WORK INSTRUCTIONS:
Copy out each line of the data below in which "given" appears.

TASK DATA:
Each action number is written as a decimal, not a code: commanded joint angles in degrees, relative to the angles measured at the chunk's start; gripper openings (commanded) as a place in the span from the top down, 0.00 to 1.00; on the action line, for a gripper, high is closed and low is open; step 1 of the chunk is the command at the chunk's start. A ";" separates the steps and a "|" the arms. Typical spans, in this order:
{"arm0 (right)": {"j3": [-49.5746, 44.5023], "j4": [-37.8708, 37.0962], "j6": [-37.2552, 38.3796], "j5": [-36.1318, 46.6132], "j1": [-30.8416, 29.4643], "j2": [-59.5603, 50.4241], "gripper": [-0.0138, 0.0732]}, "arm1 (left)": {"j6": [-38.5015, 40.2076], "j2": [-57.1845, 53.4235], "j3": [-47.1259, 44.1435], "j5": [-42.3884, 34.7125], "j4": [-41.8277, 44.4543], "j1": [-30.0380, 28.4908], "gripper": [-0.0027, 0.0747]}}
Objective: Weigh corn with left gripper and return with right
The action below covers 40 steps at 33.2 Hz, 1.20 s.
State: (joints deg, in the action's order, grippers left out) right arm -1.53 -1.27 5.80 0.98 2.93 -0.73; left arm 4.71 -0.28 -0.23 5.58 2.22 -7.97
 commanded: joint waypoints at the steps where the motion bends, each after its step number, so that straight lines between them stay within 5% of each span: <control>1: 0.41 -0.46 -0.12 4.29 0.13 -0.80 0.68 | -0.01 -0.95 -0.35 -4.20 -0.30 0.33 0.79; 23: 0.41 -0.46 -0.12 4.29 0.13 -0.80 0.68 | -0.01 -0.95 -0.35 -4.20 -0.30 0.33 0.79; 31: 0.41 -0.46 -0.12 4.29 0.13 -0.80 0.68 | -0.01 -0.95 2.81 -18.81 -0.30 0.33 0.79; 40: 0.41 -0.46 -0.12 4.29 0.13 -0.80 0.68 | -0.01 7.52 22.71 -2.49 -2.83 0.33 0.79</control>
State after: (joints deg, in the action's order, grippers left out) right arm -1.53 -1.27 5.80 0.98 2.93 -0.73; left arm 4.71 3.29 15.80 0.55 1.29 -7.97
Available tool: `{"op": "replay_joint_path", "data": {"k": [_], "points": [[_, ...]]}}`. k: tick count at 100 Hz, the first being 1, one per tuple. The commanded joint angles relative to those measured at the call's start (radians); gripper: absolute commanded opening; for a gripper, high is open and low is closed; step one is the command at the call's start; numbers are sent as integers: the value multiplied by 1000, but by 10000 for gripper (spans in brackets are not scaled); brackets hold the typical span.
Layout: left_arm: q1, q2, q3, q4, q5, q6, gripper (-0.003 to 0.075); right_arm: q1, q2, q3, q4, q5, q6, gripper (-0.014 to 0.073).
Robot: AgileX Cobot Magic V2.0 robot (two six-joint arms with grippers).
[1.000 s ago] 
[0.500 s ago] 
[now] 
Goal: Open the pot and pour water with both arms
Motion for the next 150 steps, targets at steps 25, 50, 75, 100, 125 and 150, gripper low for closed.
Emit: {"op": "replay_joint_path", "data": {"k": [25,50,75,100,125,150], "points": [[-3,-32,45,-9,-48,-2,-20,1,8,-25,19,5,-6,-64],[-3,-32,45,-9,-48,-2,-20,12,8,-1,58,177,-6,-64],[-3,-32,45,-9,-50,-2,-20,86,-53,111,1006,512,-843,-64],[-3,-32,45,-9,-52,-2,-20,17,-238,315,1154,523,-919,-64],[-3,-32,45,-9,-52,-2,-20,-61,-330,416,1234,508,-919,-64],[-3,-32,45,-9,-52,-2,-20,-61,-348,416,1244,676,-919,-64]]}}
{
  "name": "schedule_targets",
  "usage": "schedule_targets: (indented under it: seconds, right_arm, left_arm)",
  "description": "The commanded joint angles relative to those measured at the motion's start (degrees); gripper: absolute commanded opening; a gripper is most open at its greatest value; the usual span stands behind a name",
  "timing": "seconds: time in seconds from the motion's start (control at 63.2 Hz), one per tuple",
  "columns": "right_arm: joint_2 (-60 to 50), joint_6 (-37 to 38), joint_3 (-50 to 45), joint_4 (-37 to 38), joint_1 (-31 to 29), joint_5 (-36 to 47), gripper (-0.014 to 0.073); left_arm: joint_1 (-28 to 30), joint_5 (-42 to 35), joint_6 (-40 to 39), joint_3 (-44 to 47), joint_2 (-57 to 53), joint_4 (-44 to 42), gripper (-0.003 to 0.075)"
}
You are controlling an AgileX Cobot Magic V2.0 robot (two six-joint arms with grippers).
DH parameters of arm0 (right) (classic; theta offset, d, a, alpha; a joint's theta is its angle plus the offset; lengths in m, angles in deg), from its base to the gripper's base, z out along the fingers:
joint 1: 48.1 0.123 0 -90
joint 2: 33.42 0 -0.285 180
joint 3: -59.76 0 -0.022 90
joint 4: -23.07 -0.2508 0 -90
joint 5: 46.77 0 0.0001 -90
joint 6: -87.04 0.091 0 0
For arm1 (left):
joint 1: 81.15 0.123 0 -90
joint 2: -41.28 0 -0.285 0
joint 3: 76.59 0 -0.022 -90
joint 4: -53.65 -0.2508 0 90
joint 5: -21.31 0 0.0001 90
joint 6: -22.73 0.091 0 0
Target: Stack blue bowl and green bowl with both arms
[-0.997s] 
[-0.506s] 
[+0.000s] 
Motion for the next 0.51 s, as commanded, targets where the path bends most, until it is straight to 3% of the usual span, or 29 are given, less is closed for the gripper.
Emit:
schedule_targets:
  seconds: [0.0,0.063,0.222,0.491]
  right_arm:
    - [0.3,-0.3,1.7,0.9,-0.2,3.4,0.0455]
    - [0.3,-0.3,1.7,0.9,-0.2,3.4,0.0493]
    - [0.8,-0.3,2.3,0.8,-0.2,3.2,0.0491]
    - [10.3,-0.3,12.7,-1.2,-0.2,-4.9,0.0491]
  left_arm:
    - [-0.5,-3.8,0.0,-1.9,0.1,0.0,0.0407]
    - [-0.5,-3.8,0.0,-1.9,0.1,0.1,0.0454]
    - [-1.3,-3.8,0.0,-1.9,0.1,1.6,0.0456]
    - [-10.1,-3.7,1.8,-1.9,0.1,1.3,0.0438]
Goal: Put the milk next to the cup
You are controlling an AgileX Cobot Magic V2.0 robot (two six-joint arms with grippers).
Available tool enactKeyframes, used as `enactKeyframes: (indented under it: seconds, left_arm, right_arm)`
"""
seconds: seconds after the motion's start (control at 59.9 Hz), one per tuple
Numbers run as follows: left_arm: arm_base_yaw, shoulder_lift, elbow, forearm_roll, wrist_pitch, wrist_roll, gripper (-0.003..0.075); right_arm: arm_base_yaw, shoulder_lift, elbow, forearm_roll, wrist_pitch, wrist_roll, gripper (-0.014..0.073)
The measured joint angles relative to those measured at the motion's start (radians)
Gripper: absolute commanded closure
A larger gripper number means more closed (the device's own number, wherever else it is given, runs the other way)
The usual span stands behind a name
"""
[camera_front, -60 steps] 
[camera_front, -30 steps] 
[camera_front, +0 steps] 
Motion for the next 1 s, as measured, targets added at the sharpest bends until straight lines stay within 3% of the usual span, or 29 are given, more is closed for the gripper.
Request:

YOUR SOLUTION:
Motion for the next 0.51 s, as commanded, targets where the path bends most, until it is straight to 3% of the usual span, or 29 are given, less is closed for the gripper.
A larger gripper number means more closed (the device's own number, wherever else it is given, runs the other way)
Motion for the next 1 s, as measured, targets added at the sharpest bends until straight lines stay within 3% of the usual span, or 29 are given, more is closed for the gripper.

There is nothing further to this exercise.